About this exercise:
Your reply should reproduce all the data below exactly while excluding the pictures.
########
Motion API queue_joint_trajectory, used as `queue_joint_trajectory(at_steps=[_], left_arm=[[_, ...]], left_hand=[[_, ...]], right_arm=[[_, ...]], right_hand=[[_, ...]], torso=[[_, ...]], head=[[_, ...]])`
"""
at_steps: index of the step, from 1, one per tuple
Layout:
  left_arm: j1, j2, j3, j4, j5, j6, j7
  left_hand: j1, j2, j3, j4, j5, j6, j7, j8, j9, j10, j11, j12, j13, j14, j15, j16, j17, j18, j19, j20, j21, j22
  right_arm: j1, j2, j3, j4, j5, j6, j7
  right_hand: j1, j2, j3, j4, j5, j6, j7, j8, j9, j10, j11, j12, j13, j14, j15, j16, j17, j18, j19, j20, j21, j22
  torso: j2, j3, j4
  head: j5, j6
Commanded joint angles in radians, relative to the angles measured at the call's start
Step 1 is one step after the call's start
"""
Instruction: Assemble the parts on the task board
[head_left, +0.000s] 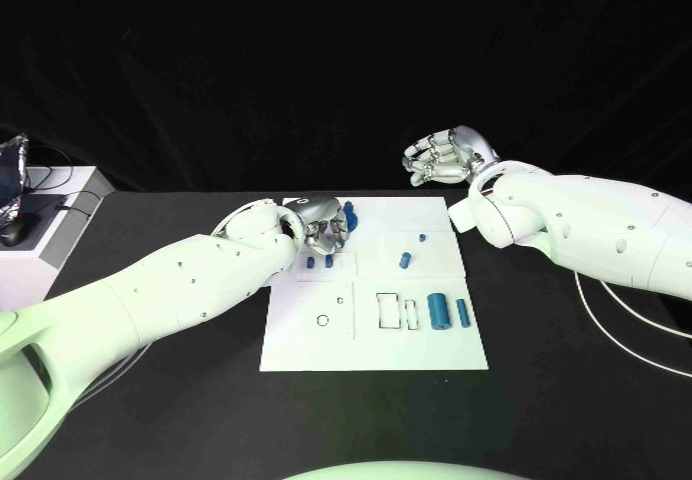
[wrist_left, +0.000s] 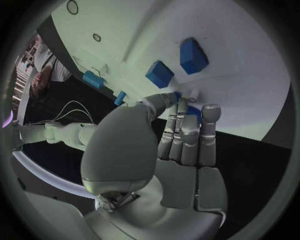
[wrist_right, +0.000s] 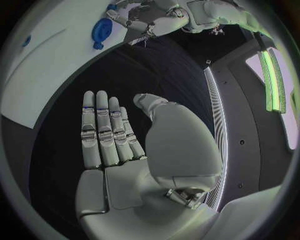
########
Reply:
Motion API queue_joint_trajectory, used as `queue_joint_trajectory(at_steps=[_], left_arm=[[_, ...]], left_hand=[[_, ...]], right_arm=[[_, ...]], right_hand=[[_, ...]], torso=[[_, ...]], head=[[_, ...]])`
"""
at_steps: index of the step, from 1, one per tuple
Layout:
  left_arm: j1, j2, j3, j4, j5, j6, j7
  left_hand: j1, j2, j3, j4, j5, j6, j7, j8, j9, j10, j11, j12, j13, j14, j15, j16, j17, j18, j19, j20, j21, j22
  right_arm: j1, j2, j3, j4, j5, j6, j7
  right_hand: j1, j2, j3, j4, j5, j6, j7, j8, j9, j10, j11, j12, j13, j14, j15, j16, j17, j18, j19, j20, j21, j22
  torso: j2, j3, j4
  head: j5, j6
Commanded joint angles in radians, relative to the angles measured at the call's start
Step 1 is one step after the call's start
"""
Instruction: Assemble the parts on the task board
[head_left, +0.000s] 
[wrist_left, +0.000s] 
[wrist_right, +0.000s] 

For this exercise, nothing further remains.